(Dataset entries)
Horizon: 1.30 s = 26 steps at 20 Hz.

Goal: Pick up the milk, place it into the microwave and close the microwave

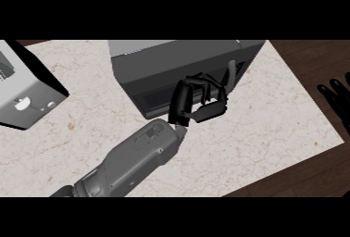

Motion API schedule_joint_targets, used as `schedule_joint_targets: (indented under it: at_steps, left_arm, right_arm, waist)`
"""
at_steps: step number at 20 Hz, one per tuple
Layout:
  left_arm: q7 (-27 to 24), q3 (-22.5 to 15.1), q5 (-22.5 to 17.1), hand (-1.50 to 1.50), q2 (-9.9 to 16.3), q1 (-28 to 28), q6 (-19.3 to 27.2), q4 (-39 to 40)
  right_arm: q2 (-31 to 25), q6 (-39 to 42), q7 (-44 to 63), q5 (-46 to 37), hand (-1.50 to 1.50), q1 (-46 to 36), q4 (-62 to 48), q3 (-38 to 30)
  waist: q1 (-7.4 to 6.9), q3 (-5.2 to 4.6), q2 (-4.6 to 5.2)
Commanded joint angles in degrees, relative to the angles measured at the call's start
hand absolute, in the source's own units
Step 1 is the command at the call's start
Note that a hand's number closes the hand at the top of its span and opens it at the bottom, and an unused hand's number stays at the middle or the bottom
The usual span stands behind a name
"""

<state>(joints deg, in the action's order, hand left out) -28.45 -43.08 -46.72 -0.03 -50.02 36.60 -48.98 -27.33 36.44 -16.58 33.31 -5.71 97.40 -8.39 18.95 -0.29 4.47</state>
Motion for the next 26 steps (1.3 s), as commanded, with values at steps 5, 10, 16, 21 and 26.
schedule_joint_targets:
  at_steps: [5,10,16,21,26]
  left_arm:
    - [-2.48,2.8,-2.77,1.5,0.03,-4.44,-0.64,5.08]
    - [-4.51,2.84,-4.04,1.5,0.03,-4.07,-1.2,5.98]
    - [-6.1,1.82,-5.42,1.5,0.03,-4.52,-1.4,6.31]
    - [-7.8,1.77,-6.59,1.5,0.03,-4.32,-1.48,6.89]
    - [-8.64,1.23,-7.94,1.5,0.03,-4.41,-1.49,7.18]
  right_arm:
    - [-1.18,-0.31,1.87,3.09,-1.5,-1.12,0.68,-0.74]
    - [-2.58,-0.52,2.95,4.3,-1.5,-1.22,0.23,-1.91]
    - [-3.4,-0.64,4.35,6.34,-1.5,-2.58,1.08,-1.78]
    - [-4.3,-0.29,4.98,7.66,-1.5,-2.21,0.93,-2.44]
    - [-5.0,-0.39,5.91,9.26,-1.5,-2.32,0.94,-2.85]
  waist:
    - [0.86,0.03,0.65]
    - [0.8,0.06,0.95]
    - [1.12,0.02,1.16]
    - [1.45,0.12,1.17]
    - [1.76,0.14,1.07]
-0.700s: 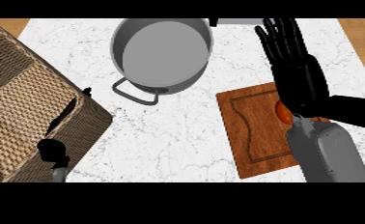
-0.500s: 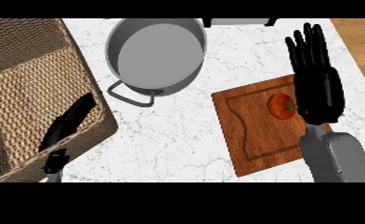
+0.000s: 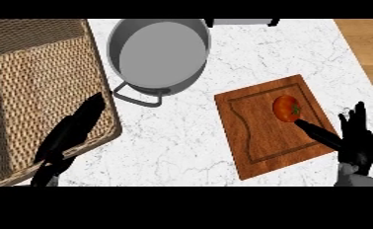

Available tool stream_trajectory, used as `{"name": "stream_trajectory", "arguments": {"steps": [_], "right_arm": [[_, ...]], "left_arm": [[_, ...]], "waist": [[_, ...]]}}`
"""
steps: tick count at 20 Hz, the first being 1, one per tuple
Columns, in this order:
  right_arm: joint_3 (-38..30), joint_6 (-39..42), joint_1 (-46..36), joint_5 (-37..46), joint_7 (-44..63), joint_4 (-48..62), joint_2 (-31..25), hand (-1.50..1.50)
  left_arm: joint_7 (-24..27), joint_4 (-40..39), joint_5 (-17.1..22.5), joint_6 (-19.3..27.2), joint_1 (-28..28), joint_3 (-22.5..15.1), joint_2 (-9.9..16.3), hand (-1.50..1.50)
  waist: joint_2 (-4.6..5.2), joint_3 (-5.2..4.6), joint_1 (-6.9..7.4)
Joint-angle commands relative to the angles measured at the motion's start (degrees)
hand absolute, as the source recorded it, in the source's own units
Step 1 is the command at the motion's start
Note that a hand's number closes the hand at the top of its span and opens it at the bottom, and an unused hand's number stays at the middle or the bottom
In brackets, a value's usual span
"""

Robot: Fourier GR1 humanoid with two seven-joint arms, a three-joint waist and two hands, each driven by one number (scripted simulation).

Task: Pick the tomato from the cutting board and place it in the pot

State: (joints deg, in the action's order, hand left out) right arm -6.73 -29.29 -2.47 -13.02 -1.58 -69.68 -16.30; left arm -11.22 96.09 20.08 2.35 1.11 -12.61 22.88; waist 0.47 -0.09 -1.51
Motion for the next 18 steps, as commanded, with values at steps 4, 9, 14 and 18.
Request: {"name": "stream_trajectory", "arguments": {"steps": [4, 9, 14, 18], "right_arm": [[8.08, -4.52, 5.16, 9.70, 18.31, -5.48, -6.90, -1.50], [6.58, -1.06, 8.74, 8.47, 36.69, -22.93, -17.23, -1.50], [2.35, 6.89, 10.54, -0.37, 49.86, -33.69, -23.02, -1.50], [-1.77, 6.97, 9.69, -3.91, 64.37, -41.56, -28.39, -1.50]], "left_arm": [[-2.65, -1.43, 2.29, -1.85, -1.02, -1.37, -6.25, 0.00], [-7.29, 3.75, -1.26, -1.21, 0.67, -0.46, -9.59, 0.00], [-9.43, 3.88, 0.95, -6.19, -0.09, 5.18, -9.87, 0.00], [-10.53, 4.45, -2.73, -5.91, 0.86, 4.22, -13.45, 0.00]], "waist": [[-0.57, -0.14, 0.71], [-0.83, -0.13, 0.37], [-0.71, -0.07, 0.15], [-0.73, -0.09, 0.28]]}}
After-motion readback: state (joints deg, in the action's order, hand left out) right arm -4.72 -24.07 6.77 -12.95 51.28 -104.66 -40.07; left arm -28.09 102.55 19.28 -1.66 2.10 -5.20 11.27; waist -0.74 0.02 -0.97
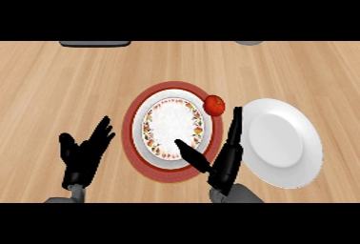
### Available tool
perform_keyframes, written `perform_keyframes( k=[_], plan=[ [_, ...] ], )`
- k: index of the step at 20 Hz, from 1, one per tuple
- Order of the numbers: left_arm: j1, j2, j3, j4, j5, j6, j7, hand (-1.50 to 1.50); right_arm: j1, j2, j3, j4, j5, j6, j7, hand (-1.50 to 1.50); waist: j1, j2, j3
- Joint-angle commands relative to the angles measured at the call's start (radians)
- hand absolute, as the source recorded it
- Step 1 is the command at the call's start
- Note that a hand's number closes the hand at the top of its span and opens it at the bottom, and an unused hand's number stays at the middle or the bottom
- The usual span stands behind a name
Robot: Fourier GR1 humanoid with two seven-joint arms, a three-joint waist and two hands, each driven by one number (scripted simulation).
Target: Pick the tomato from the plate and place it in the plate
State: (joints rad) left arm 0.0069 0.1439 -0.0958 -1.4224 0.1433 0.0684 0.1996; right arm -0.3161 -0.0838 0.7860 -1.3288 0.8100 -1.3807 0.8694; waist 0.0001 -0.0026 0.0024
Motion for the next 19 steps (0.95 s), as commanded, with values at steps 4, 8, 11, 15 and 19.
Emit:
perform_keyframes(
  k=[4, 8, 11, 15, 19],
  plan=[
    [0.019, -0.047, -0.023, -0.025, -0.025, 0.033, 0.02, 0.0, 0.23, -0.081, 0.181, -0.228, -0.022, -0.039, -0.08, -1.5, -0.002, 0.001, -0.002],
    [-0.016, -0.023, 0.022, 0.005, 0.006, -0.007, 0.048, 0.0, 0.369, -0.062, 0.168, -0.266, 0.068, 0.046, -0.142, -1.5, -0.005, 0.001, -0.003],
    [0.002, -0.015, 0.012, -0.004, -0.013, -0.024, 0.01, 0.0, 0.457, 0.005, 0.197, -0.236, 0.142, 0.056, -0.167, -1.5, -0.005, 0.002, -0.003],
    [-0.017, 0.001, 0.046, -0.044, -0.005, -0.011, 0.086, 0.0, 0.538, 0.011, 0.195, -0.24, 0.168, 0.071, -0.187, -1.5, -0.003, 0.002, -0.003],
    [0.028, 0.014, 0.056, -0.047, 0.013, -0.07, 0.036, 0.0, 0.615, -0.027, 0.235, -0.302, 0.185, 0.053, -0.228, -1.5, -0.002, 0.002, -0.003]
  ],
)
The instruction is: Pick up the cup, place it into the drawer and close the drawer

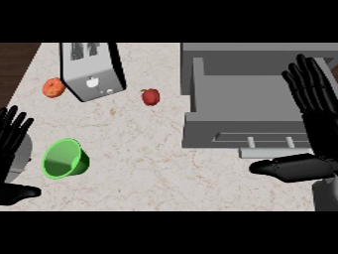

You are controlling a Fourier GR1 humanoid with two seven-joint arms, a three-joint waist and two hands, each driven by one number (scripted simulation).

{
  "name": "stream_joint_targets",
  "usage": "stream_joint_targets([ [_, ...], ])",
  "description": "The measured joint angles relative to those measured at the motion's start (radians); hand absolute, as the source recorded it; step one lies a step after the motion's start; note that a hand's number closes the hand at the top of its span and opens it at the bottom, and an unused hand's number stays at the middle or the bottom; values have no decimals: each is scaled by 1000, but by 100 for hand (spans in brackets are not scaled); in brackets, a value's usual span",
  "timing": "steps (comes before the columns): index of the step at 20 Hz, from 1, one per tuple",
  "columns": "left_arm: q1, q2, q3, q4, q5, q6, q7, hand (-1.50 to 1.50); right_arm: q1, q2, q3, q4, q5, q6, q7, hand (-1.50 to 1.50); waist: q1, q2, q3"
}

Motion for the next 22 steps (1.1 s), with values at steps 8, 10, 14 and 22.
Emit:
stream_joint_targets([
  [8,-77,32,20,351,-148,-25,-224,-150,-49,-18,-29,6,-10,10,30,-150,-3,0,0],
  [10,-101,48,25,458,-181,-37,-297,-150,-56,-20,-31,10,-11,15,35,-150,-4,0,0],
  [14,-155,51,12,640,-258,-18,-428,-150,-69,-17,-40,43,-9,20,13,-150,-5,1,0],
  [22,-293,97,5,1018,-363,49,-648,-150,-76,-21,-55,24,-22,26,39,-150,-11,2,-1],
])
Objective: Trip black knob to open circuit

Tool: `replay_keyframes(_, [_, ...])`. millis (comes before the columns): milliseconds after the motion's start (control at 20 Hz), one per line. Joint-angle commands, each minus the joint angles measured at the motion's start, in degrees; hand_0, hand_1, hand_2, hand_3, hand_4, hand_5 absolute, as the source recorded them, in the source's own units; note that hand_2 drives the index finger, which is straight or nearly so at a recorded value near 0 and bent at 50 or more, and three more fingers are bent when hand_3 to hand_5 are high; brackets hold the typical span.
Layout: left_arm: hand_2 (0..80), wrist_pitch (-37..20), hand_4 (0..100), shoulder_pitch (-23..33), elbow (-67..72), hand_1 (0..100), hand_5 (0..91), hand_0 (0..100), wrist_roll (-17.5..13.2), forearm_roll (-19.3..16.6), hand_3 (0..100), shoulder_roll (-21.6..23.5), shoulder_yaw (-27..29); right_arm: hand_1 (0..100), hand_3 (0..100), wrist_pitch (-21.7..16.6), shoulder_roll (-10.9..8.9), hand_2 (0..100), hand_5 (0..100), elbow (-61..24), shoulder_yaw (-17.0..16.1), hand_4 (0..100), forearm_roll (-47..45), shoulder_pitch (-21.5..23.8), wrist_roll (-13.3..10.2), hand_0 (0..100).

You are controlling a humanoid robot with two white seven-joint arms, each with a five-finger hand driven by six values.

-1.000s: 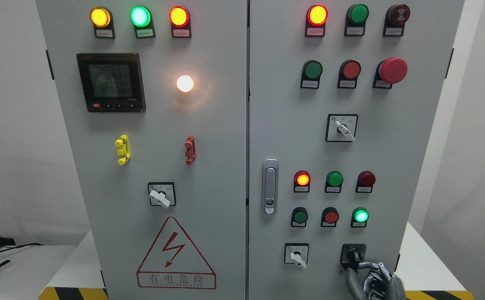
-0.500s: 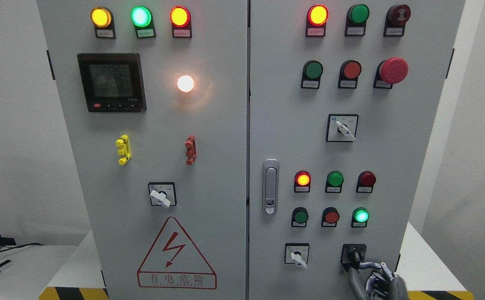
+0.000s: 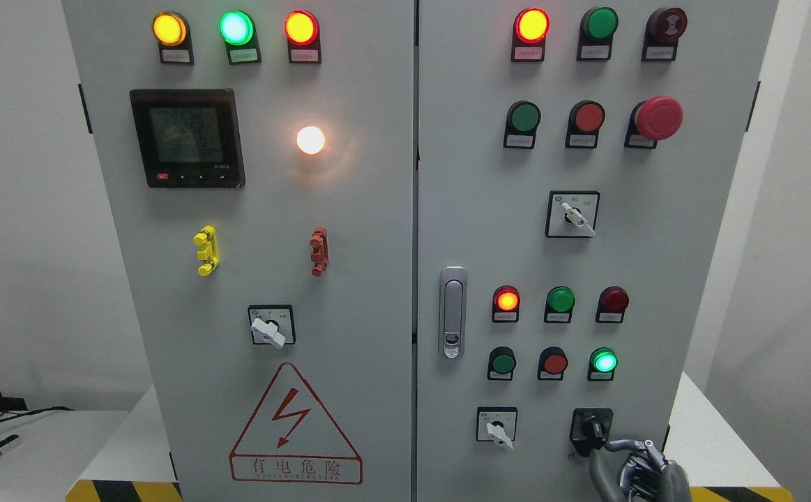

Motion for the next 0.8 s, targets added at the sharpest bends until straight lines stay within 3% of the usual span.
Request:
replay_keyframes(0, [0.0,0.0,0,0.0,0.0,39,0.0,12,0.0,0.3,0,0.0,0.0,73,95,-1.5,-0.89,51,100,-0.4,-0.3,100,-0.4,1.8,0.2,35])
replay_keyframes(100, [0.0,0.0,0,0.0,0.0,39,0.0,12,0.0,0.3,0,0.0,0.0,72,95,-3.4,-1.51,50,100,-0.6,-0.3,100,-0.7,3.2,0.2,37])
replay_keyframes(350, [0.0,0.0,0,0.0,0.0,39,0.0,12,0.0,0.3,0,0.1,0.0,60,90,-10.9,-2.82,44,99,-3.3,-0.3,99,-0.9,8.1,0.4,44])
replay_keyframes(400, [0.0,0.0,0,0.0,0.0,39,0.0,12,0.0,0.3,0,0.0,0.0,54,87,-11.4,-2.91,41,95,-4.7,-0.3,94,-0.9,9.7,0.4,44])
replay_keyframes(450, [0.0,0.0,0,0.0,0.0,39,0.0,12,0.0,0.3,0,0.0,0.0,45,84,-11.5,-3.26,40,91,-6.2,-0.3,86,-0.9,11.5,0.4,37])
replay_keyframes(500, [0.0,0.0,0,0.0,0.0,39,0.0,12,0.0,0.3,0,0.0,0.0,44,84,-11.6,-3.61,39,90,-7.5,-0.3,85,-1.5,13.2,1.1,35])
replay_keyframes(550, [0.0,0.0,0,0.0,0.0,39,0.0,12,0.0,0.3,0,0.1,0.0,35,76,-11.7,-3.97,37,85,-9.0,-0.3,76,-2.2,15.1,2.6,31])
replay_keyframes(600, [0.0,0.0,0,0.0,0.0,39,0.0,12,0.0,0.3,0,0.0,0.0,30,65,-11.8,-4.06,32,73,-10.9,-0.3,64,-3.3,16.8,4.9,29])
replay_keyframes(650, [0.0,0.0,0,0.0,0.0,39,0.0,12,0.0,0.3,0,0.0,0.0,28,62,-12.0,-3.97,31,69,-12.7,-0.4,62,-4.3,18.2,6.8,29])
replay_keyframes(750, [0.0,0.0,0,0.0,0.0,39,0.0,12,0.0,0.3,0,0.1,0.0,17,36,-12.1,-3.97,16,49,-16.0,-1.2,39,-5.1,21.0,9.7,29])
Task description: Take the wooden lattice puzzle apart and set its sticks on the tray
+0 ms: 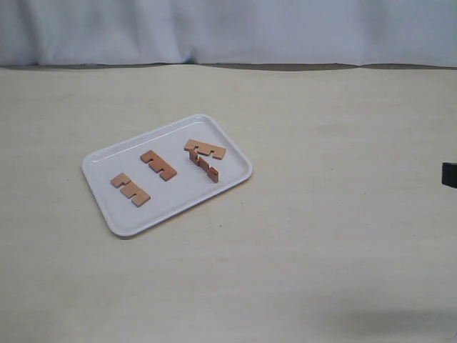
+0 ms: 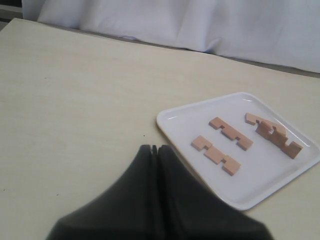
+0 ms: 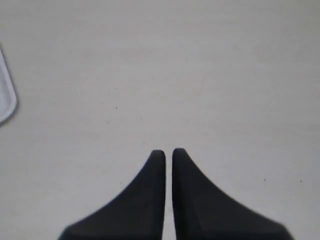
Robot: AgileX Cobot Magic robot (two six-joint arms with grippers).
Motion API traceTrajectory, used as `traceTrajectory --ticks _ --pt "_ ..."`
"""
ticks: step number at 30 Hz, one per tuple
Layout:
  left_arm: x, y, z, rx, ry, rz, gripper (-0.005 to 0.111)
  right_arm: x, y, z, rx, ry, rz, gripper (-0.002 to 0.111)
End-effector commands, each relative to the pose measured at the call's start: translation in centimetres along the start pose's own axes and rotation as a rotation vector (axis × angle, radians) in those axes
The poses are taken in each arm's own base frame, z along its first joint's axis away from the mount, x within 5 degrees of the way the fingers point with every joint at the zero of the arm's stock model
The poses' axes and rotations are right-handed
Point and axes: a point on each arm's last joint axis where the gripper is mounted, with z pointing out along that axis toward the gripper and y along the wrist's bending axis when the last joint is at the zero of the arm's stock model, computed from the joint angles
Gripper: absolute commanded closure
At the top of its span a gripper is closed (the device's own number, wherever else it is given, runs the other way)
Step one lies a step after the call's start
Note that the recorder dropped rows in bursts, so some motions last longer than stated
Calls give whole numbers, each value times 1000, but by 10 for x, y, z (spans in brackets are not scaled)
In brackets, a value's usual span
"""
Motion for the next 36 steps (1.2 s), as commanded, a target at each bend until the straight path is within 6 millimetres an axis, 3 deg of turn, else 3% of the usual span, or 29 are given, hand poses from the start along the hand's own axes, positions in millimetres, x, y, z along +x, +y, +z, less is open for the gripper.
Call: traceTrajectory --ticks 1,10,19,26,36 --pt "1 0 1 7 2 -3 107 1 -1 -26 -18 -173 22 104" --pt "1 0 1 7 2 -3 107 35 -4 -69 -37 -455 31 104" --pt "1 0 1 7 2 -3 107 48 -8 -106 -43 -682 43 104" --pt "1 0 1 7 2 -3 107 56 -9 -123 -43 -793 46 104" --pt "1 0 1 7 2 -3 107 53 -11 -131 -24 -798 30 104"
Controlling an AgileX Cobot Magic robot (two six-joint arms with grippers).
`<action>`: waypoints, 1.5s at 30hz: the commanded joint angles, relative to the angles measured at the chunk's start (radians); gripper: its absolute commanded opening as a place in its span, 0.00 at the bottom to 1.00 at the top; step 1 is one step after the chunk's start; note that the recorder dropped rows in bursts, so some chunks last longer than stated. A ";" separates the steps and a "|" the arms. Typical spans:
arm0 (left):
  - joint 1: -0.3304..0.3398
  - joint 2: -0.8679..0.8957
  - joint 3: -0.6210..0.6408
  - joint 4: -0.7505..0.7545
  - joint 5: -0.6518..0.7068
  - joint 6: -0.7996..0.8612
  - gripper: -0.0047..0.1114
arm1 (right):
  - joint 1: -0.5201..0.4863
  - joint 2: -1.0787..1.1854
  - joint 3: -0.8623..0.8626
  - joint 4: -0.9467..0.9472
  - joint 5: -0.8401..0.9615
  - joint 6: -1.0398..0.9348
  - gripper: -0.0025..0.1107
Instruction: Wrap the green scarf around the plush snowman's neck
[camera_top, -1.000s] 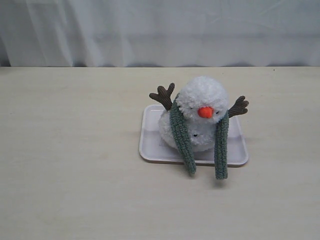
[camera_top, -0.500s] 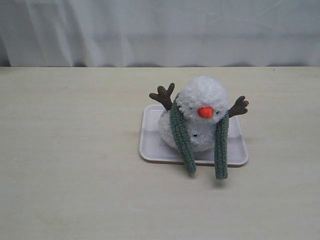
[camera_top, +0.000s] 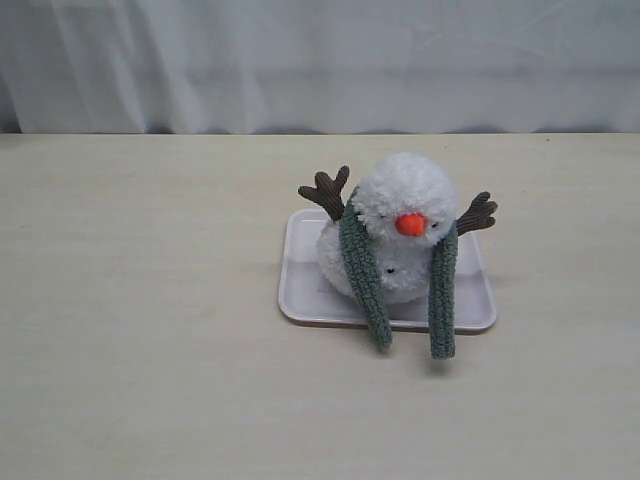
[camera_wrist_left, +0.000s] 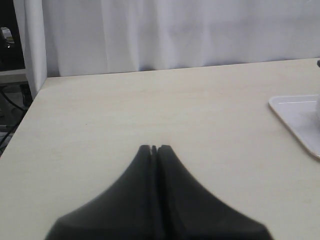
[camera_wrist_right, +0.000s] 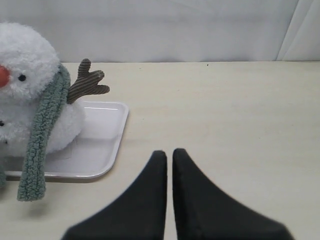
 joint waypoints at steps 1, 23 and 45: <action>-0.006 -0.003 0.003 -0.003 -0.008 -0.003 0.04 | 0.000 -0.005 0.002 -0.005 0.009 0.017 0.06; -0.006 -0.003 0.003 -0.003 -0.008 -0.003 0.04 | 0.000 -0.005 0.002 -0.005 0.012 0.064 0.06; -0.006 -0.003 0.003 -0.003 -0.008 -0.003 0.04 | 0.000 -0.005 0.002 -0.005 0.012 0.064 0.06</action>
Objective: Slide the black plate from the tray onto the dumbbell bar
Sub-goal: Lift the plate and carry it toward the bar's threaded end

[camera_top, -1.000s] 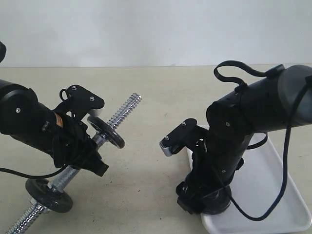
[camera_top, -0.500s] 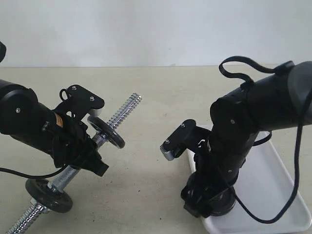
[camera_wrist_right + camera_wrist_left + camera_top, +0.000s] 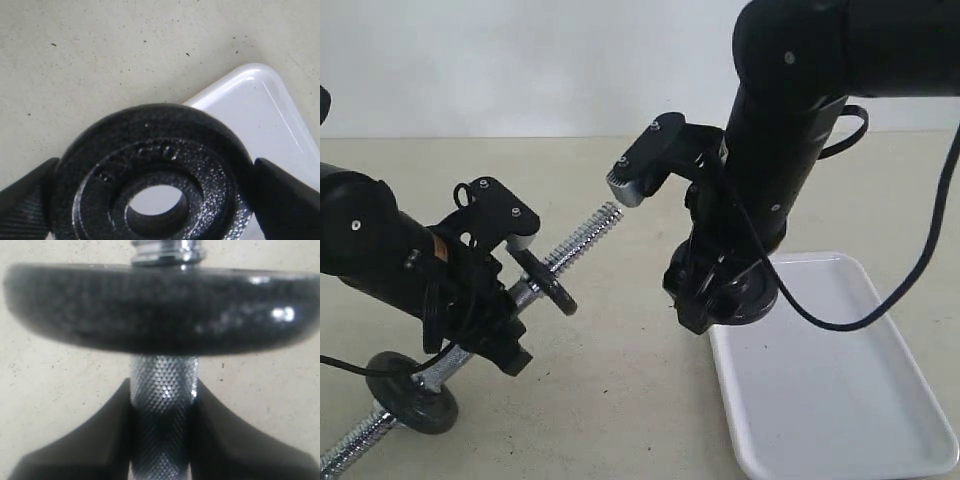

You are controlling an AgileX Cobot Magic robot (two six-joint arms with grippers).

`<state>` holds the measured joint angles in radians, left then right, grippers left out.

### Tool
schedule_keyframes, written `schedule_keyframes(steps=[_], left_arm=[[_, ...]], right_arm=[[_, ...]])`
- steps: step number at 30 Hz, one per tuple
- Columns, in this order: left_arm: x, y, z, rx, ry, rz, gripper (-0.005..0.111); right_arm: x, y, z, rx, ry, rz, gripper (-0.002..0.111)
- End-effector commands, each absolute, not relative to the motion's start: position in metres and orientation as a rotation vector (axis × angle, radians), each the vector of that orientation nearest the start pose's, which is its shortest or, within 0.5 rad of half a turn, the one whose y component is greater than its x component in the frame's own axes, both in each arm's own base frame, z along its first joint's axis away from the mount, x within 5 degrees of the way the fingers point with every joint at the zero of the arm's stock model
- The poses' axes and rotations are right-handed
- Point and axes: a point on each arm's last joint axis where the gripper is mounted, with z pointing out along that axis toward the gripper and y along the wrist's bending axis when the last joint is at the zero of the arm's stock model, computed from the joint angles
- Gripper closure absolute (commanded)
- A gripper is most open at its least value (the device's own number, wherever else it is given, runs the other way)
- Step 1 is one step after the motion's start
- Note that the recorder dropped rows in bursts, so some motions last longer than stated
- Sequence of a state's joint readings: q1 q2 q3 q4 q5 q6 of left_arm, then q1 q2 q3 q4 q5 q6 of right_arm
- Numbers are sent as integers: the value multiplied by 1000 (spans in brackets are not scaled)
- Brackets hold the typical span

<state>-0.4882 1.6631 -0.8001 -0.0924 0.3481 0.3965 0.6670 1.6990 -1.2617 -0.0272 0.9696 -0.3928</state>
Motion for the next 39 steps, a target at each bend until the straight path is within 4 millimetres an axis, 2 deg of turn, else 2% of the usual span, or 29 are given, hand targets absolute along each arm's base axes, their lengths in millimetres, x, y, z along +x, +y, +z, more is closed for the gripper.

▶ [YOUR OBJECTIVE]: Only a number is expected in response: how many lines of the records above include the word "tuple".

▶ [ANSWER SPACE]: 6